The essence of REst was never about how URLs looks like,but how http verbs and headers are used to transfer datas.
This whole "restfull urls" thing is made up by people who dont understand what Rest is. All the Rest spec says is that URLs must be unique.
Now if you really want "restfull" forms,then form should be a resource with an id, like /form/2929929 .Of course it doesnt make sense to do so,since forms are strictly for web users and REst doesnt care about how data is acquiered, only about how it is transfered.
In short,choose whatever URL you want. Some frameworks use new and update for forms. By the way the /questions/ask/submit is totally valid in a Rest context, because what you submit and a question can be 2 totally difference resources.
You need to understand that there is a difference between a RESTfull application and a REST client.
A RESTfull application has pure restfull urls as you described, such as
GET /persons : gets a list of all the persons in database
POST /persons : adds a new person
GET /person/1 : gets a person with id 1
PUT /person/1 : updates person with id 1
DELETE /person/1 : deletes person with id 1
and so on...
Such an application does not have any forms or UI for submitting data. It only accepts data via HTTP requests. To use such an application you can send and receive data using tools like curl or even your browser, which allow you to make HTTP requests.
Now, clearly such an application is not usable from the user point of view. Hence we need to create client applications which consume these restfull applications. These clients are not restfull at all and have urls like:
GET /person/showall : displays a list of all persons
GET /person/create : shows new person form
POST /person/create : submits the data to the restfull application via ajax or simillar technology.
and so on...
These clients can be another HTML application, an android application, an iOS application, etc.
What you are trying to do here is create a single application which has both restful urls for objects as well as forms/pages for data display and input. This is absolutely fine.

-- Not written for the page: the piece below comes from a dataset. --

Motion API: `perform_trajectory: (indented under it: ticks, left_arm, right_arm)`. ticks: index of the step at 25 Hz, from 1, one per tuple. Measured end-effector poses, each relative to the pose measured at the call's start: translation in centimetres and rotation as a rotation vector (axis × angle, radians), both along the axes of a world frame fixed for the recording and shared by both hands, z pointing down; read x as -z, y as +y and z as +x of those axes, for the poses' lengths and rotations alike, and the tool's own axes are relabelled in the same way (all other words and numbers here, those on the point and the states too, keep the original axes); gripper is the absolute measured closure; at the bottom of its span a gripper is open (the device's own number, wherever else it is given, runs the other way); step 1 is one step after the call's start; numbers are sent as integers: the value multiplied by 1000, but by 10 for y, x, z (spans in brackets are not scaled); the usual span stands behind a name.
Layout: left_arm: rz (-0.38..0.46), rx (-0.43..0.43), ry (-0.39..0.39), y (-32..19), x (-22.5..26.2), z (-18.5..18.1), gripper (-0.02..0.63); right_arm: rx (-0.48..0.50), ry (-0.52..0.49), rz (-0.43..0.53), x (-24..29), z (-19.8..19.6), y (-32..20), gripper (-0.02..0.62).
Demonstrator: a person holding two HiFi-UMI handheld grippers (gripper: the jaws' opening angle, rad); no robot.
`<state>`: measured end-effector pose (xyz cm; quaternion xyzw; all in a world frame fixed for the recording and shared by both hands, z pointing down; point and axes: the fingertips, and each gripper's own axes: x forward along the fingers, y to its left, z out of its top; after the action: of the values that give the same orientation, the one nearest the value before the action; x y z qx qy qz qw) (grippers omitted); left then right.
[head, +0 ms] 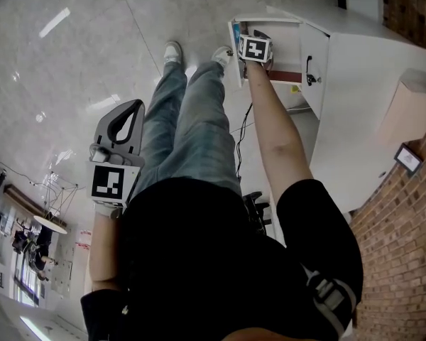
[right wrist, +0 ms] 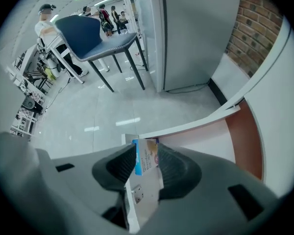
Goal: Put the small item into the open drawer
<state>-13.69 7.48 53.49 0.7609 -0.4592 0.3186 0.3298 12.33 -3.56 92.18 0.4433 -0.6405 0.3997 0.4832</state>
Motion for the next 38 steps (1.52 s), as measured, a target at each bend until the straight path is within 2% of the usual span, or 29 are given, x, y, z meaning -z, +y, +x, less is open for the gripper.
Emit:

Just make sure that you design proper restfull urls for your objects while you can have any url you find suitable for your forms.
In 100% RESTful Web services resources are identified using descriptive URLs, that is URLs composed only of noun phrases.
Generaly speaking, for creating a new resource, you would use PUT, although some frameworks (such as Zend Framework 2, if I remember well), use POST for this purpose. So, for creating a question you could PUT questions, then providing the question identifier in the body of the request, or PUT questions/{identifier}, thus providing the id in the URL.
Contemporary web/cloud applications have moved to what is known as a single page application architecture.
This architecture has a back end REST API (typically JSON based) which is then consumed by either single page applications or native client apps on mobile phones and tablet. The server is then much easier to implement and scale and provides the needed access regardless if its a web client or a native phone/tablet platform.
The client architecture is known as MV* for Model, View and * is anything else the framework provides such as controller logic and persistence.
In my applications I have used a number of MV* frameworks and libraries in anger and investigated many many more. I've had some success with backbone, and my favorite Ember.js, although there are many frameworks and everyone has their favorite for different reasons and that is a whole topic on its own. I will say that depending on the needs of your application different frameworks will be more or less appropriate. I know what matters to my productivity so I have settled on Ember after doing the rounds.
On the backend you have a similar myriad of choices but choose a platform that is known to be mature and stable ans same goes for your data persistence. There are a number of cloud services that give you a REST/JSON api with no coding or deployment concerns now so you can focus more on the client development and less on the server.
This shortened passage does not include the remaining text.